INFORMATION SHOWN below:

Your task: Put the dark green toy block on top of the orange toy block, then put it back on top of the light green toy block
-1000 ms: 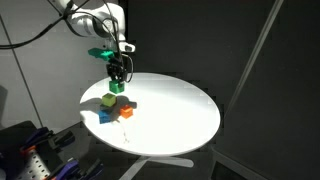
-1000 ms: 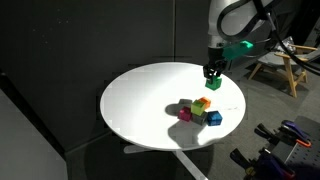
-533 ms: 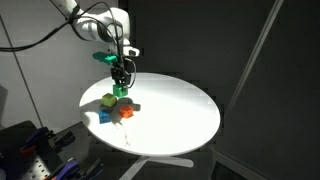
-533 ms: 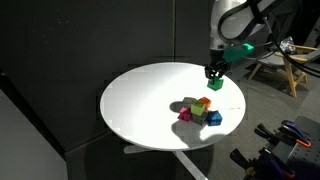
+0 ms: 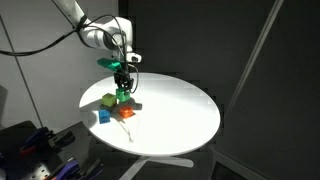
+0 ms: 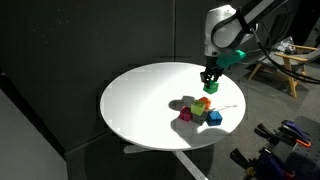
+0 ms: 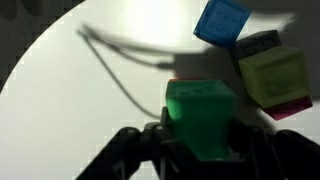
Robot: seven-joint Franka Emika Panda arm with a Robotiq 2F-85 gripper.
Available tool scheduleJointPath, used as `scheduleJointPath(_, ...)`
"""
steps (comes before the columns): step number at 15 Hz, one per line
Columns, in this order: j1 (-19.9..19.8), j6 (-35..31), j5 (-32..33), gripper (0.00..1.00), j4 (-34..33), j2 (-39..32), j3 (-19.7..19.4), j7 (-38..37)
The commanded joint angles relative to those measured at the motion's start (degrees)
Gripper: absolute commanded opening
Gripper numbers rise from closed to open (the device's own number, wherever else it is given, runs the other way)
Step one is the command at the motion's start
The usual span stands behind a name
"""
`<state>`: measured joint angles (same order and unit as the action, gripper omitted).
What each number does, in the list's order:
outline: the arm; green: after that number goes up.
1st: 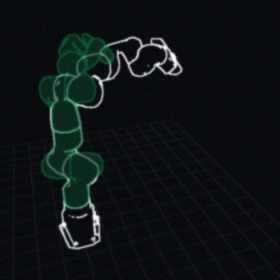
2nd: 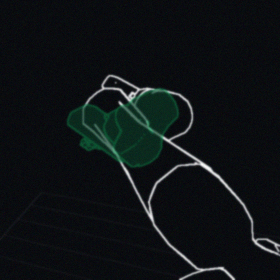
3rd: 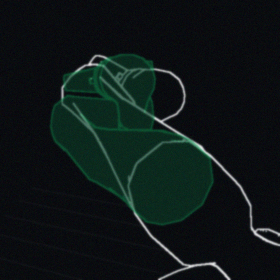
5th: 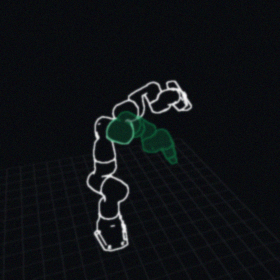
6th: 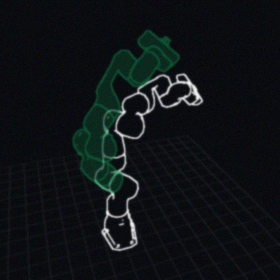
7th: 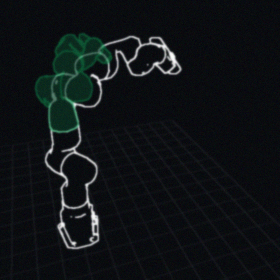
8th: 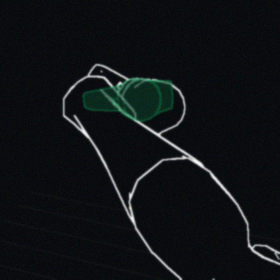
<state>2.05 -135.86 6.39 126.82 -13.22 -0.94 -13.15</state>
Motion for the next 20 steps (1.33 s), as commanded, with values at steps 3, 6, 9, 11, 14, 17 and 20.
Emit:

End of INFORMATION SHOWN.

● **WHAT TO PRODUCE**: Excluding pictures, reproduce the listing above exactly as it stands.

● **RESPONSE BELOW**:
Your task: Put the dark green toy block on top of the orange toy block, then put it back on top of the light green toy block
-1000 ms: 
-1000 ms: 
-533 ms: 
-533 ms: 
+0 ms: 
+0 ms: 
+0 ms: 
Robot: seven-joint Franka Emika Panda arm with a Robotiq 2F-85 gripper.
Available tool scheduleJointPath, used as `scheduleJointPath(_, ...)`
"""
steps (comes before the columns): step number at 15 Hz, one per line
Columns, in this order: j1 (-19.9..19.8), j6 (-35..31), j5 (-32..33), gripper (0.00..1.00), j4 (-34..33), j2 (-39..32), j3 (-19.7..19.4), j7 (-38..37)
The commanded joint angles relative to those measured at the motion's start (degrees)
Gripper: absolute commanded opening
Gripper numbers rise from closed to open (the device's own number, wherever else it is given, runs the other way)
Step one is the command at the motion's start
The usual span stands behind a name
"""
`<state>`: measured joint angles (same order and unit as the action, gripper omitted).
What each number does, in the list's order:
outline: the arm; green: after that number goes up.
1st: 
2nd: 
3rd: 
5th: 
6th: 
7th: 
8th: 
<state>2.05 -135.86 6.39 126.82 -13.22 -0.94 -13.15</state>
Motion for the next 20 steps (1.33 s), as commanded, with values at steps 3, 6, 9, 11, 14, 17 and 20.
Emit:

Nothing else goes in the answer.